The calcium phosphate nanoparticles to the chitosan solutions resulted in a slight drop in the chitosan content, the Zeta Potential showed greater stability of the blend comparing with the solutions B and C that suggest a good interaction between HAp and β-TCP and the amino groups.

Conclusions

1) The FTIR analysis showed a characteristic peak of ß-TCP and HAp in the samples.

2) The morphologies of the powder differ in shape; the ß-TCP powder is showed more spherical that HAp powder. Also the powders showed great ability to agglomeration and cluster formation, explained by a not homogenous charge distribution on the surfaces and high ability for water adsorption. Particles size of ß-TCP range 4.48.0–12.78 μm and grain size of HAp fits mainly in the range 3.16–8.81 μm.

3) During the blending of the HAp and β-TCP particle-containing chitosan solutions the HAp particles dissolved immediately resulting in a clear solution shopping a greater stability and beneficial effect by the size of the nanoparticles within the range of 12.8–58.0 nm.
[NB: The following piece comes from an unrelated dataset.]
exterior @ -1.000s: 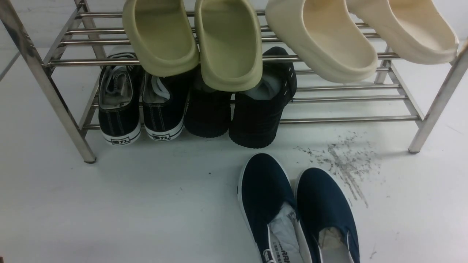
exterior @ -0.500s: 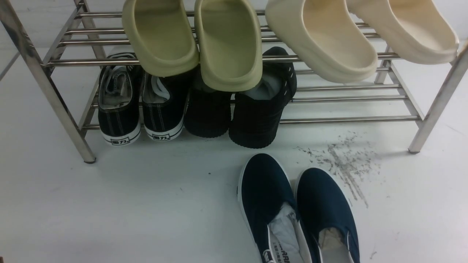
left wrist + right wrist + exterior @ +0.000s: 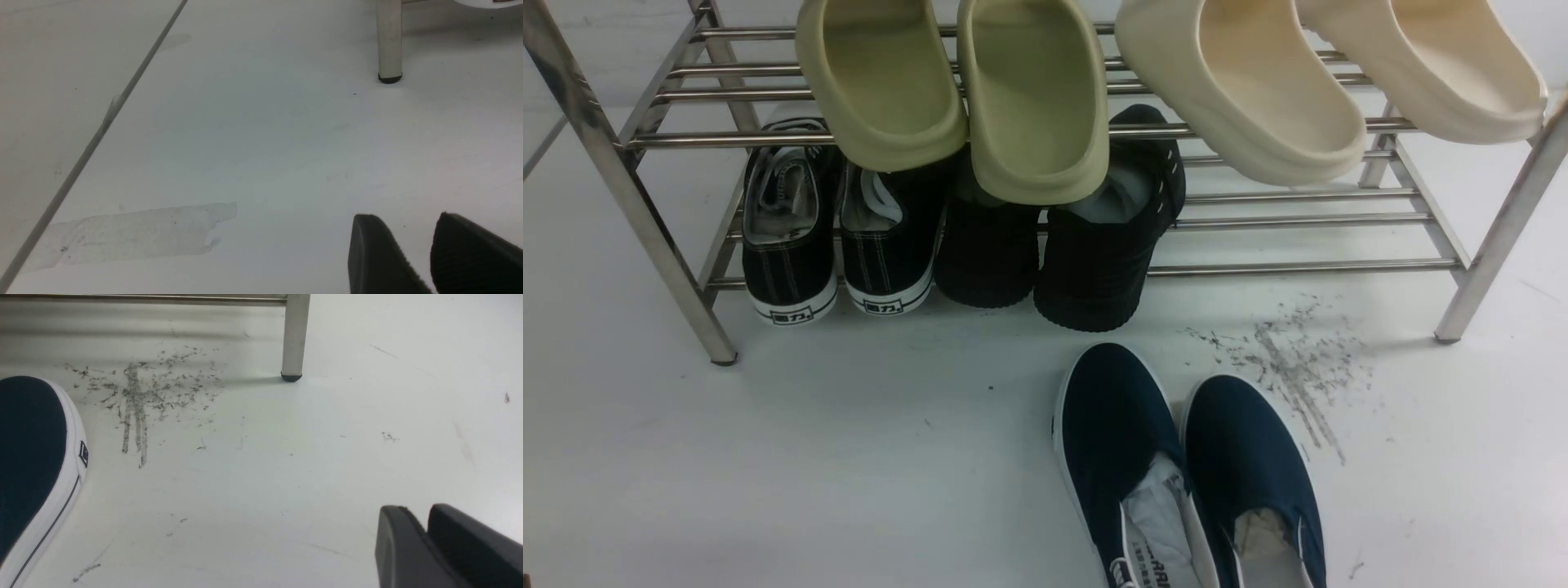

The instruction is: Take the shoes off the shelf with your hand on the white table.

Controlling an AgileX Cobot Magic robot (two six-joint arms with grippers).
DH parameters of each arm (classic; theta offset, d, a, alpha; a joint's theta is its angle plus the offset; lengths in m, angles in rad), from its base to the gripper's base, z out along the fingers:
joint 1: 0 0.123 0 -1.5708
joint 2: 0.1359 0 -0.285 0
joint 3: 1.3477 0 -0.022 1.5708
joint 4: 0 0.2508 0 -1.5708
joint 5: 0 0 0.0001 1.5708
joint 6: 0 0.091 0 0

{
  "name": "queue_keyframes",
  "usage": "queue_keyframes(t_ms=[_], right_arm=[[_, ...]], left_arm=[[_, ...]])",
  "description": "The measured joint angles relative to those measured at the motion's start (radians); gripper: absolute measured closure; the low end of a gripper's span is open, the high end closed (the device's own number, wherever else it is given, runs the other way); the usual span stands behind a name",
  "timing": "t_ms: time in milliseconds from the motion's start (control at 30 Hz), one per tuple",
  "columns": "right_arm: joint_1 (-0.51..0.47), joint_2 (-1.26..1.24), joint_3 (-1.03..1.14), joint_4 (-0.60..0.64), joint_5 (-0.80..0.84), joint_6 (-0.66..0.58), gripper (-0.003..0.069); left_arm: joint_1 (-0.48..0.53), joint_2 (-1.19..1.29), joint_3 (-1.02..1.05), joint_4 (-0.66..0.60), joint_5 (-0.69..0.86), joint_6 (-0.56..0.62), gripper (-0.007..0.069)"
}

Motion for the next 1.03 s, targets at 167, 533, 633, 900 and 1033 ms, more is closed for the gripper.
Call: queue_keyframes(t_ms=[167, 533, 633, 900, 1033], right_arm=[[0.0, 0.0, 0.0, 0.0, 0.0, 0.0, 0.0529], [0.0, 0.0, 0.0, 0.0, 0.0, 0.0, 0.0515], [0.0, 0.0, 0.0, 0.0, 0.0, 0.0, 0.051], [0.0, 0.0, 0.0, 0.0, 0.0, 0.0, 0.0498], [0.0, 0.0, 0.0, 0.0, 0.0, 0.0, 0.0494]], left_arm=[[0.0, 0.0, 0.0, 0.0, 0.0, 0.0, 0.0385], [0.0, 0.0, 0.0, 0.0, 0.0, 0.0, 0.0385], [0.0, 0.0, 0.0, 0.0, 0.0, 0.0, 0.0385], [0.0, 0.0, 0.0, 0.0, 0.0, 0.0, 0.0385], [0.0, 0.0, 0.0, 0.0, 0.0, 0.0, 0.0385]])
4) In this work showed a novel method to obtain a chitosan solution with nano ceramic using a comercial HAp and β-TCP in micro size.

Acknowledgements

The authors received funding from the European Community’s Seventh Framework Program [FP7/2007–2013] under grant agreement no. PITNGA- 2008-214015.

Analysis of the HAp, β-TCP particle size, X-Ray diffraction and in the composites Ca and phosphor content, was carried out using equipment provided by the TITK- Thuringian Institute of Textile and Plastics Research, Rudolstadt, Germany).